Collection entries

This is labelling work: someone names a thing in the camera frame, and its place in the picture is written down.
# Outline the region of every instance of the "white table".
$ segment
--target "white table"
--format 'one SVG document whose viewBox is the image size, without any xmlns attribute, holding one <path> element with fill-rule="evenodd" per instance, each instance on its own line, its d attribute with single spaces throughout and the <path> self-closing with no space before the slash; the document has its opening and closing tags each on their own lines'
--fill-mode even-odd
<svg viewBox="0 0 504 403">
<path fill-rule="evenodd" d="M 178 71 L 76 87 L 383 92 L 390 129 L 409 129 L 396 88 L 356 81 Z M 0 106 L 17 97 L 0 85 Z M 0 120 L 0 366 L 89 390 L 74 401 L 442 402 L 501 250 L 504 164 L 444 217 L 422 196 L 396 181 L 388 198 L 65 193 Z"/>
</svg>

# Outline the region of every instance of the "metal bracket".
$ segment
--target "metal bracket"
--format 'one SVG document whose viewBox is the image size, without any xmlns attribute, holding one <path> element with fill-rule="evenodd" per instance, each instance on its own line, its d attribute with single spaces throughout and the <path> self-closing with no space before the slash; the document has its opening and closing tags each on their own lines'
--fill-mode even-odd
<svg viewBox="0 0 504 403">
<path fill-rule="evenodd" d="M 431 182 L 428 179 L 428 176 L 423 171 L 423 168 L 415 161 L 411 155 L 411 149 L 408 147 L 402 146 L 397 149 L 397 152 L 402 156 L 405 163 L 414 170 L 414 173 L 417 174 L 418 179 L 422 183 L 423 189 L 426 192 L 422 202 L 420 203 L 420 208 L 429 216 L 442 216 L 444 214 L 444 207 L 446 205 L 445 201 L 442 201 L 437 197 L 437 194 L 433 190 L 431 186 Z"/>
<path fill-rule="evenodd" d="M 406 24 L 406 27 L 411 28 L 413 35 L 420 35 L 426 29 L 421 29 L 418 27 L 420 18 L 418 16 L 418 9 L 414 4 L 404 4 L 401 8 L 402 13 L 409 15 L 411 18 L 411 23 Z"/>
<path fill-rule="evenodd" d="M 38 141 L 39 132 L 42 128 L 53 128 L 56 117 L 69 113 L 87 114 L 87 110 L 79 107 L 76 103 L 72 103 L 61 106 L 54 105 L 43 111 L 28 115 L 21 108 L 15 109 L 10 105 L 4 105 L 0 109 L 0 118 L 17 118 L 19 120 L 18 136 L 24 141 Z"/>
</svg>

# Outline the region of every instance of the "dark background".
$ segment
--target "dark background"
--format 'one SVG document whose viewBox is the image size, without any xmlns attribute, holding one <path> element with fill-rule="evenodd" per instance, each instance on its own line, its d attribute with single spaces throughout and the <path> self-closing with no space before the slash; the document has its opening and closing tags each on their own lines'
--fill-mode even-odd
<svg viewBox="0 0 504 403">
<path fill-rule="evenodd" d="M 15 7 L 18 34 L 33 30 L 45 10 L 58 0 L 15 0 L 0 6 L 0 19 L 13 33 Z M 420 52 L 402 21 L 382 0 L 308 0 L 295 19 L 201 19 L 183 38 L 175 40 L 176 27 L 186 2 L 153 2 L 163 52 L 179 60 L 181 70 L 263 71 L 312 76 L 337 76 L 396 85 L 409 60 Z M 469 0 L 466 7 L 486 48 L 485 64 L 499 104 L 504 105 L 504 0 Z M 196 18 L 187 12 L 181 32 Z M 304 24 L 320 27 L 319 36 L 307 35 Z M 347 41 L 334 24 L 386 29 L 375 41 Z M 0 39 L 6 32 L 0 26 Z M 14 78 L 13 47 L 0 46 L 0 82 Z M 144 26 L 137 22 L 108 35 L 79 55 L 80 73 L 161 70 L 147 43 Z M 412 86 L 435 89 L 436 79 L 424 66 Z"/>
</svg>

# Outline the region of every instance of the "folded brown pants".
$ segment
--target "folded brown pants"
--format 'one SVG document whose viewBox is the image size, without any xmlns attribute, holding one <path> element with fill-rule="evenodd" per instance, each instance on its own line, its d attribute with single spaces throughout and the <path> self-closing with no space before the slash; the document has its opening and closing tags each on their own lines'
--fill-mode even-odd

Problem statement:
All of the entries above need to be printed again exactly.

Your solution:
This is labelling work: someone names a thing in the camera frame, and its place in the picture is written down.
# Outline the region of every instance of the "white table".
$ segment
--target "white table"
--format 'one SVG document whose viewBox is the image size, without any xmlns attribute, holding one <path> element with fill-rule="evenodd" per instance, each instance on its own line, its d attribute with single spaces throughout and the <path> self-closing with no space before the slash; the document has its opening and closing tags each on their own lines'
--fill-mode even-odd
<svg viewBox="0 0 504 403">
<path fill-rule="evenodd" d="M 178 71 L 76 87 L 383 92 L 390 129 L 409 129 L 396 88 L 356 81 Z M 0 106 L 17 97 L 0 85 Z M 0 120 L 0 366 L 89 390 L 74 401 L 442 402 L 501 250 L 504 164 L 444 217 L 422 196 L 396 181 L 388 198 L 65 193 Z"/>
</svg>

# Outline the region of every instance of the "metal bracket".
$ segment
--target "metal bracket"
--format 'one SVG document whose viewBox is the image size, without any xmlns attribute, holding one <path> element with fill-rule="evenodd" per instance, each instance on its own line, its d attribute with single spaces throughout and the <path> self-closing with no space before the slash; the document has its opening and closing tags each on their own lines'
--fill-mode even-odd
<svg viewBox="0 0 504 403">
<path fill-rule="evenodd" d="M 431 182 L 428 179 L 428 176 L 423 171 L 423 168 L 415 161 L 411 155 L 411 149 L 408 147 L 402 146 L 397 149 L 397 152 L 402 156 L 405 163 L 414 170 L 414 173 L 417 174 L 418 179 L 422 183 L 423 189 L 426 192 L 422 202 L 420 203 L 420 208 L 429 216 L 442 216 L 444 214 L 444 207 L 446 205 L 445 201 L 442 201 L 437 197 L 437 194 L 433 190 L 431 186 Z"/>
<path fill-rule="evenodd" d="M 406 24 L 406 27 L 411 28 L 413 35 L 420 35 L 426 29 L 421 29 L 418 27 L 420 18 L 418 16 L 418 9 L 414 4 L 404 4 L 401 8 L 402 13 L 409 15 L 411 18 L 411 23 Z"/>
<path fill-rule="evenodd" d="M 38 141 L 39 132 L 42 128 L 53 128 L 56 117 L 69 113 L 87 114 L 87 110 L 79 107 L 76 103 L 72 103 L 61 106 L 54 105 L 43 111 L 28 115 L 21 108 L 15 109 L 10 105 L 4 105 L 0 109 L 0 118 L 17 118 L 19 120 L 18 136 L 24 141 Z"/>
</svg>

# Outline the region of every instance of the "dark background".
$ segment
--target "dark background"
--format 'one SVG document whose viewBox is the image size, without any xmlns attribute, holding one <path> element with fill-rule="evenodd" per instance, each instance on its own line, its d attribute with single spaces throughout and the <path> self-closing with no space before the slash; the document has its opening and closing tags each on their own lines'
--fill-mode even-odd
<svg viewBox="0 0 504 403">
<path fill-rule="evenodd" d="M 15 7 L 18 34 L 33 30 L 45 10 L 58 0 L 15 0 L 0 6 L 0 19 L 13 33 Z M 420 52 L 402 21 L 382 0 L 308 0 L 295 19 L 201 19 L 183 38 L 175 40 L 176 27 L 186 2 L 153 2 L 163 52 L 179 60 L 181 70 L 263 71 L 312 76 L 337 76 L 396 85 L 409 60 Z M 469 0 L 466 7 L 486 48 L 485 64 L 499 104 L 504 105 L 504 0 Z M 196 18 L 187 12 L 181 32 Z M 304 24 L 320 27 L 319 36 L 307 35 Z M 347 41 L 334 24 L 386 29 L 375 41 Z M 0 39 L 6 32 L 0 26 Z M 14 78 L 13 47 L 0 46 L 0 82 Z M 144 26 L 137 22 L 108 35 L 79 55 L 80 73 L 161 70 L 147 43 Z M 412 86 L 435 89 L 436 79 L 424 66 Z"/>
</svg>

# Outline the region of every instance of the "folded brown pants".
$ segment
--target "folded brown pants"
--format 'one SVG document whose viewBox is the image size, without any xmlns attribute, holding one <path> element with fill-rule="evenodd" per instance, each instance on its own line, its d attribute with single spaces throughout and the <path> self-closing with no space before the slash; the document has its opening and closing tags each on their own lines'
--fill-mode even-odd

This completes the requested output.